Evaluate crash model - why is it estimating hundreds/thousands of crashes?

mRaffill commented 11 months ago

what project parameters are causing these large differences between user input and model? try playing around with variables and see how it changes things
project length, functional class/volume class
linear regressions between different parameters
How much impact does each variable have for both user crashes and model crashes
Look at the equation, is there a variable which we can fix

Originally posted by @mRaffill in https://github.com/mRaffill/atp-bc-tool-analysis/issues/2#issuecomment-1721765131

To-do list:

[x] Create linear regressions for individual variables against both user-inputted crashes and model crashes
- [x] Project length
- [ ] Functional class/volume class lengths
- [x] Volume
[ ] Create linear regressions for combinations of variables

mRaffill commented 11 months ago

In 433385f14c6230da535079f25055ca166e1715e5 I added linear regressions for Project length and Project length + volume, and graphed some scatter plots comparing crashes to length and crashes to volume.

Next steps:

[ ] EC model ~ Volume (linear regression with only volume)
[x] split by mode (and outcome?)
[ ] Add functional class/volume class to the table
[ ] EC model ~ functional class/volume class length/count
[ ] Create linear regressions for combinations of variables
- [ ] read up on how to do this
- [ ] total length + volume + functional class/volume class?
- [ ] length * volume?
[ ] EC user ~ … etc all of the above (do user crashes also correlate with these variables? do they correlate but with different coefficients?)

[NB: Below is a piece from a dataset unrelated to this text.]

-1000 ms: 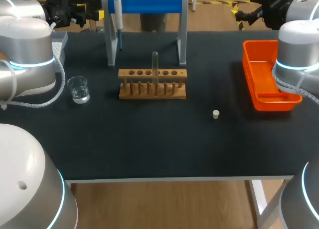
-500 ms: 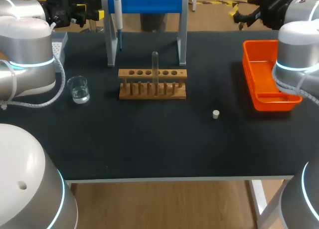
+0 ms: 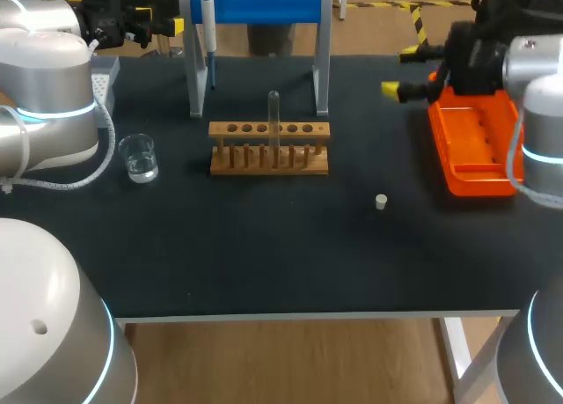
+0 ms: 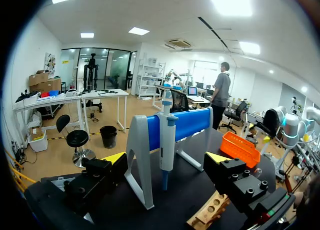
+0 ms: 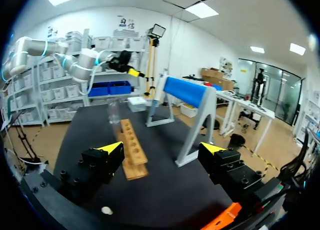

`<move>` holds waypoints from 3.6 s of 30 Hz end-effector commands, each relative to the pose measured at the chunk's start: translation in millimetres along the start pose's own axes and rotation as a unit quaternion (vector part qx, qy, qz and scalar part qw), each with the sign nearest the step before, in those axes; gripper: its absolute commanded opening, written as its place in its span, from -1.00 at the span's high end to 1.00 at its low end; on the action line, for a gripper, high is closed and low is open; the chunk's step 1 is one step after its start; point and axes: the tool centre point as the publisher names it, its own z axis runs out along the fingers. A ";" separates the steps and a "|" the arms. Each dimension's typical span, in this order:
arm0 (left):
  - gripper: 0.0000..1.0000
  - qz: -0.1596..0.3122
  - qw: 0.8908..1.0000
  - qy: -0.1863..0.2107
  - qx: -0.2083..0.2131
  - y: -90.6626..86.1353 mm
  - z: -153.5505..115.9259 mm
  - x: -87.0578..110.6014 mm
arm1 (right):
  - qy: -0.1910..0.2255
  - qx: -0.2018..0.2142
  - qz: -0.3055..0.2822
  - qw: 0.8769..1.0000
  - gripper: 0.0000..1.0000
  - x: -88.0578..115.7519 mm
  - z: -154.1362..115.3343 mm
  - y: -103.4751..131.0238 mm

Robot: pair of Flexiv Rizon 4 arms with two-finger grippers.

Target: Invert the test tube, pick up the pipette, mount the tip to pipette, aspirate from beaker and dispense into the tube, eject the tip, return the pipette, and cap with the stopper.

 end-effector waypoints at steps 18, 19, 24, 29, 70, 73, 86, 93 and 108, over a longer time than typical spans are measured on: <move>-1.00 0.000 1.000 0.000 0.000 0.0 0.0 0.0 | 0.061 -0.030 -0.020 0.997 -1.00 92.8 11.8 -14.9; -1.00 0.000 1.000 0.000 0.000 0.0 0.0 0.0 | 0.061 -0.030 -0.020 0.997 -1.00 92.8 11.8 -14.9; -1.00 0.000 1.000 0.000 0.000 0.0 0.0 0.0 | 0.061 -0.030 -0.020 0.997 -1.00 92.8 11.8 -14.9; -1.00 0.008 1.000 0.007 0.001 4.0 0.4 8.0 | 0.061 -0.030 -0.020 0.997 -1.00 92.8 11.8 -14.9; -1.00 0.105 0.988 0.095 0.060 125.6 -47.3 164.4 | 0.061 -0.030 -0.020 0.997 -1.00 92.8 11.8 -14.9; -1.00 0.105 0.988 0.095 0.060 125.6 -47.3 164.4 | 0.067 -0.031 -0.027 0.997 -1.00 93.4 14.5 -12.9; -1.00 0.105 0.988 0.095 0.060 125.6 -47.3 164.4 | 0.244 -0.102 -0.054 0.963 -1.00 101.7 67.4 18.2; -1.00 0.105 0.988 0.095 0.060 125.6 -47.3 164.4 | 0.280 -0.116 -0.048 0.952 -1.00 100.1 108.7 32.7; -1.00 0.105 0.988 0.095 0.060 125.6 -47.3 164.4 | 0.308 -0.145 -0.030 0.940 -1.00 101.8 167.9 32.7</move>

mRaffill commented 11 months ago

Maybe look directly at the ECCmojvf compared to Ljvf and Vmj - this might be easier to compare functional class/volume class

mRaffill commented 11 months ago

After trying a bunch of combinations, the most I've been able to find is that there seems to be a much higher ratio of number of intersections to crashes than there is for number of segments/length of segments to crashes. It almost seems like there is some constant multiplier somewhere which is making intersection crashes much higher than segment crashes?

(add examples/graphs later)

mRaffill commented 11 months ago

Per Dillon's suggestion, I started looking at one individual project and going through each step of the crash equation to see where it started seeming "off."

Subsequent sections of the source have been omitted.